Os contrabandistas utilizavam algumas artimanhas para evitar a identificação, adotando bandeiras de outros países — como Portugal e Estados Unidos.
No desembarque, havia várias estratégias para burlar a fiscalização. “Quando chegavam, o pessoal já armava as caravanas e rapidamente os africanos desembarcados já estavam em Minas Gerais, em Taubaté… A introdução deles era uma máquina”, pontua Lima.
© Oscar Liberal/Iphan Cais do Valongo, no Rio de Janeiro, por onde passaram centenas de milhares de escravos
Segundo o pesquisador, autoridades envolvidas no esquema se encarregavam de forjar título de posse e padres fabricavam assentos de batismo. Rapidamente, o escravo produto de contrabando era “legalizado”, digamos assim, tornando muito difícil que, em caso de fiscalização futura, sua procedência irregular fosse questionada.
É por isso que tão poucos processos de alforria foram bem-sucedidos utilizando como base a Lei Feijó. Reconhecido como responsável por conseguir libertar por via judicial centenas de escravos, Luiz Gama (1830-1882) teria buscado argumentos nessa legislação em pelo menos 15 processos — conseguiu vitória, porém, em apenas dois deles, conforme pesquisa inédita realizada por Lima.
Além de todas as artimanhas que falsificavam uma legalidade dos escravos chegados após 1831, seja por falta de empenho político, seja pelas dificuldades inerentes a um país de dimensões continentais, a fiscalização era pouca e ineficiente.

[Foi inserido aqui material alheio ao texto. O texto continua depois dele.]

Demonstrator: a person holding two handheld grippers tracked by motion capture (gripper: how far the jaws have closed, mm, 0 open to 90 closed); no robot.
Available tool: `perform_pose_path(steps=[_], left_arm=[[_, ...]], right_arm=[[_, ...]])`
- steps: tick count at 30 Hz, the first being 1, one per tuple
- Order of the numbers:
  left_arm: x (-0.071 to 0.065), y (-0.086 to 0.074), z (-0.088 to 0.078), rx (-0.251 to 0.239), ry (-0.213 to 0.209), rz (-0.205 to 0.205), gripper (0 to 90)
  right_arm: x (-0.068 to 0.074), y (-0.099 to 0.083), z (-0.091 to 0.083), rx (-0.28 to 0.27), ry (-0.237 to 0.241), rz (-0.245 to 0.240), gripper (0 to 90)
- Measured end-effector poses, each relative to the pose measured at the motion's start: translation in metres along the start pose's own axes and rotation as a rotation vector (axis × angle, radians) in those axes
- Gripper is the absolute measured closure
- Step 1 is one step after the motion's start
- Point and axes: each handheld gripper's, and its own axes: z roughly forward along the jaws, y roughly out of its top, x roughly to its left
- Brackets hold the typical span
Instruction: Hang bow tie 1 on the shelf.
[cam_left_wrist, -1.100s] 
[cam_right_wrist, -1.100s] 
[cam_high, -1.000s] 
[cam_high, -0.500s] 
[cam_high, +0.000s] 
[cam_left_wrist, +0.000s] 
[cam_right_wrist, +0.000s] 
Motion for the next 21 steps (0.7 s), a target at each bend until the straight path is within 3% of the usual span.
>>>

“Os registros eram muitas vezes modificados em favor de traficantes de escravos, muitas coisas não eram averiguadas. Além disso, os próprios fiscais eram um recurso muito pouco utilizado”, comenta o historiador Victor Missiato, pesquisador do Grupo Intelectuais e Política nas Américas, da Universidade Estadual Paulista e professor do Colégio Presbiteriano Mackenzie Brasília. “Nos portos, o controle político e administrativo fica nas mãos de poucas famílias. Era grande o interesse para que não ocorresse fiscalização adequada.”
“Não houve por parte das autoridades um incentivo para a fiscalização”, acrescenta a historiadora Moraes. “Ao mesmo tempo em que se aprimorava as técnicas de desembarque em pequenas regiões, não havia como inspecionar uma vasta área que poderia ser a de desembarque desses navios, que tiveram seu tamanho reduzido, eram desembarcados à noite e com apoio de autoridades locais. Uma vez desembarcado, dificilmente homens e mulheres africanos e escravizados ilegalmente conseguiam a liberdade e a possibilidade de retorno para alguma região da África. Muitos permaneceram no Brasil sob a categoria de ‘africanos livres’ e não viram os responsáveis por sua vinda ao Brasil punidos.”
O tráfico de escravos ao Brasil só seria de fato coibido a partir de 1850, com a Lei Eusébio de Queirós. “Esta acabou pegando porque houve um desejo do Estado imperial de cumpri-la”, diz El Youssef. O contexto era outro e as pressões comerciais internacionais, sobretudo inglesas, forçaram uma mudança de mentalidade política na aristocracia brasileira.